柳红听着这干脆利落的报单,连连咋舌。
“你这丫头,魄力越来越大了。行,姐给你留最好的货,包你开春赚个盆满钵满。”
同一时间,省城轻工局对面的国营大饭店二楼包厢。
圆桌上摆着茅台和几道硬菜,气氛却不算轻松。
轻工局主管基建的王主任端着酒杯,打量着坐在对面的沈淮。
沈淮今天穿了件挺括的深灰色西装。
贺建军坐在旁边,穿着花衬衫,十分有眼力见地给王主任满上酒。
“沈老板,你们这废旧建材加工的买卖,说到底就是个倒腾差价的个体户。”王主任拿捏着腔调,“明年局里那个大型特供名额,盯着的国营厂可不少。你们想吃下这块肉,资质上怕是说不过去。”
沈淮把手里的白瓷酒杯搁在桌面上,发出一声脆响。
他抬起手,将一份厚厚的文件袋推到王主任面前。
“王主任,倒腾差价那是去年的事。”沈淮嗓音平稳,吐字清晰,“这里面是省工商局刚批下来的私营企业营业执照,还有轻纺厂出具的设备改造验收合格书。我们现在的加工线,不仅能处理废旧钢材,还能出产符合国家标准的建筑用钢。”
他身子微微前倾,极具专业性的气场直接压了过去。
“国营厂要批条子、等调拨,周期长。交给我们,货款两清,进度快一半。”沈淮抛出底牌,“价格比国营厂低两个点,质量我沈淮拿脑袋担保。”

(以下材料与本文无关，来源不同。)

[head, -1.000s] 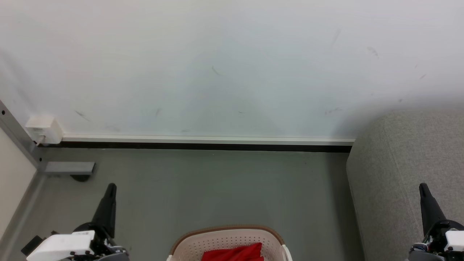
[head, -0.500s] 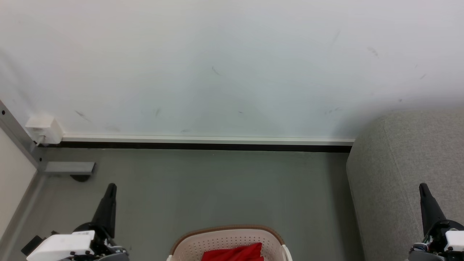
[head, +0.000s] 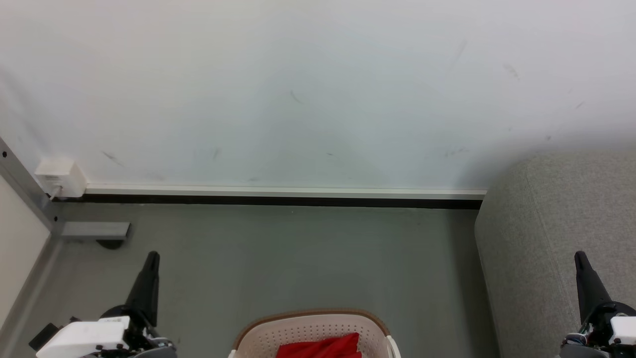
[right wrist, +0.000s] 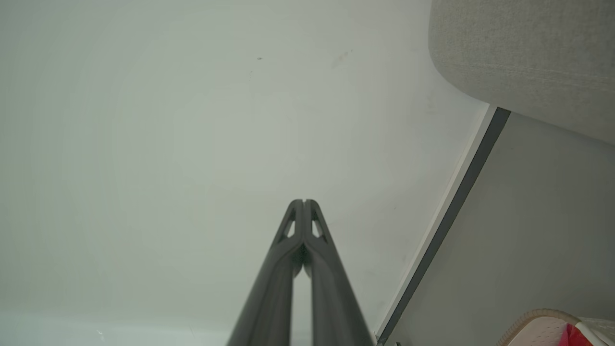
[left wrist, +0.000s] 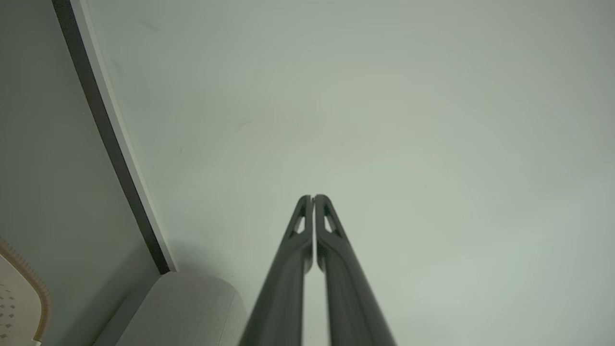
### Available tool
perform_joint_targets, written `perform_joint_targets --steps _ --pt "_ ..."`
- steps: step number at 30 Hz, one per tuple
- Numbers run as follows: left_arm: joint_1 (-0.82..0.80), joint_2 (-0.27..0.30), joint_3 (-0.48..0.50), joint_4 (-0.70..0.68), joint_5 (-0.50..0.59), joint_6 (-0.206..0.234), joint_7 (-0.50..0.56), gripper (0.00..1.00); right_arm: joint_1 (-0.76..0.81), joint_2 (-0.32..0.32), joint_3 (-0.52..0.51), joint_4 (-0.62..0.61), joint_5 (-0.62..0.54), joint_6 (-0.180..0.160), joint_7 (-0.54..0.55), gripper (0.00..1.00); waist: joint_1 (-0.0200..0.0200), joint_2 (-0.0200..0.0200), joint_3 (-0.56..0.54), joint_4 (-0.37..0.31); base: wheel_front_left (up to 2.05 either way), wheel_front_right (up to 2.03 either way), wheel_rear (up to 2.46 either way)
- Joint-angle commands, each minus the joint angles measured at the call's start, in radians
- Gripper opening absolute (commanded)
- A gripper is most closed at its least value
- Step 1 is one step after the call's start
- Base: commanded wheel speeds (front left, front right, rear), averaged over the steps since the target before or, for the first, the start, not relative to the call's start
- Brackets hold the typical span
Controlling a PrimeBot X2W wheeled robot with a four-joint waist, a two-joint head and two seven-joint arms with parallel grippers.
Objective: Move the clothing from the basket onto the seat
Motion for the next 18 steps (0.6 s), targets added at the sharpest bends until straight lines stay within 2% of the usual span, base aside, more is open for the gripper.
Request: perform_joint_targets --steps 1,18 --pt "-0.005 0.002 0.006 -0.001 0.013 -0.001 0.002 0.0 -0.01 -0.005 -0.004 0.0 0.005 -0.002 -0.005 0.0 0.0 0.0 0.0 0.0 0.0 0.0 0.0" --pt "-0.006 -0.001 0.008 -0.001 0.017 0.0 0.006 0.0 -0.01 -0.005 -0.004 0.0 0.005 -0.002 -0.005 0.0 0.0 0.0 0.0 0.0 0.0 0.0 0.0"
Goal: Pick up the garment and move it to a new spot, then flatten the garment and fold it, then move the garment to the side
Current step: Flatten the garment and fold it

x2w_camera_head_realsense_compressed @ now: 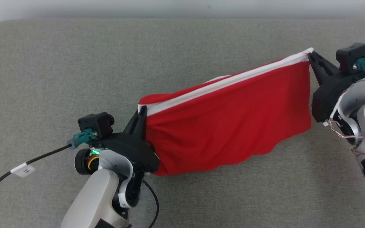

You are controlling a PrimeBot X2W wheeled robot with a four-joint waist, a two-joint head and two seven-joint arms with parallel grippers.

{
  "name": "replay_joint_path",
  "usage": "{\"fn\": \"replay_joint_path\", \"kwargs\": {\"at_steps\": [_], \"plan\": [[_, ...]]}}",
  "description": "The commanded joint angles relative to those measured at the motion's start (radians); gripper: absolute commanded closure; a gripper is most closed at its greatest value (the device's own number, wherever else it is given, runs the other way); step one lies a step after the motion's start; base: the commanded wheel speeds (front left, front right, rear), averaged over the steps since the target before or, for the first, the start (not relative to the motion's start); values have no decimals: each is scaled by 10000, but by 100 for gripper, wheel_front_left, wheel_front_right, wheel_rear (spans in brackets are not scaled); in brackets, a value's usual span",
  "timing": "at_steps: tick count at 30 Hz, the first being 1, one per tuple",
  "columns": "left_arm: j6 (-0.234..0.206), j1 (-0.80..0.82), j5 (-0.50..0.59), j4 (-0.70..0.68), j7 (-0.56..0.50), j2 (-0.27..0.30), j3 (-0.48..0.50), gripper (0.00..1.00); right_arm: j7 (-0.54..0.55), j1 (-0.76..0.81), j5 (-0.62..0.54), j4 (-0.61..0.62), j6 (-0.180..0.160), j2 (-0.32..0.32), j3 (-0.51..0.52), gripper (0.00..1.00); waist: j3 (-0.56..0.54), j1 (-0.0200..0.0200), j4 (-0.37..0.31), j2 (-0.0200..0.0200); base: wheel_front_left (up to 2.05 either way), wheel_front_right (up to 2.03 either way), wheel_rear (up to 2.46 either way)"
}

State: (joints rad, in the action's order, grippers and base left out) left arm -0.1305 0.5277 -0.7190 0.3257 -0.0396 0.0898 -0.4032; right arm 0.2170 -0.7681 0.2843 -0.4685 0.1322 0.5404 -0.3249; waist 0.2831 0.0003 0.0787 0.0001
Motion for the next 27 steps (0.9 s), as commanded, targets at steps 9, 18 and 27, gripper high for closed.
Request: {"fn": "replay_joint_path", "kwargs": {"at_steps": [9,18,27], "plan": [[65,693,460,727,866,-131,-219,0,-695,-1200,30,-1749,-28,-426,-656,23,671,-3,482,-1,0,0,0],[-5,396,1464,894,2333,319,-540,0,45,-1596,878,-2565,-27,-447,-1402,0,295,-3,425,-1,0,0,0],[-906,-1227,3380,-618,3048,1041,-494,0,1961,-947,2326,-2284,-27,122,-1347,0,-376,-3,560,-1,0,0,0]]}}
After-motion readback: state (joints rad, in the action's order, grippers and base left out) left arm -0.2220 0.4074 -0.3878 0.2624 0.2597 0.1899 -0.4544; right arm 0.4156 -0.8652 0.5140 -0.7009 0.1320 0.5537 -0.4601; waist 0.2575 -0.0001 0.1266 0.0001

王主任翻开文件袋,看着上面鲜红的公章,再看看沈淮那副运筹帷幄的做派,态度明显软了下来。
这年轻人不仅懂技术,手腕还硬,办事滴水不漏。
“行。”王主任把文件合上,举起酒杯,“既然手续齐全,质量有保障,明年开春的第一批特供,就交给你们试试水。”
贺建军在旁边乐开了花,赶紧举杯碰上去。
走出饭店大门,冷风吹过来。
“淮哥,真有你的!”贺建军激动地搓手,“拿下这个名额,咱们算是彻底洗白了,以后就是正儿八经的私营大老板,谁也别想拿‘投机倒把’说事。”
沈淮单手插在西装裤兜里,抬头看了一眼灰蒙蒙的天色。
年底的事都理顺了,他现在只想回老槐树胡同。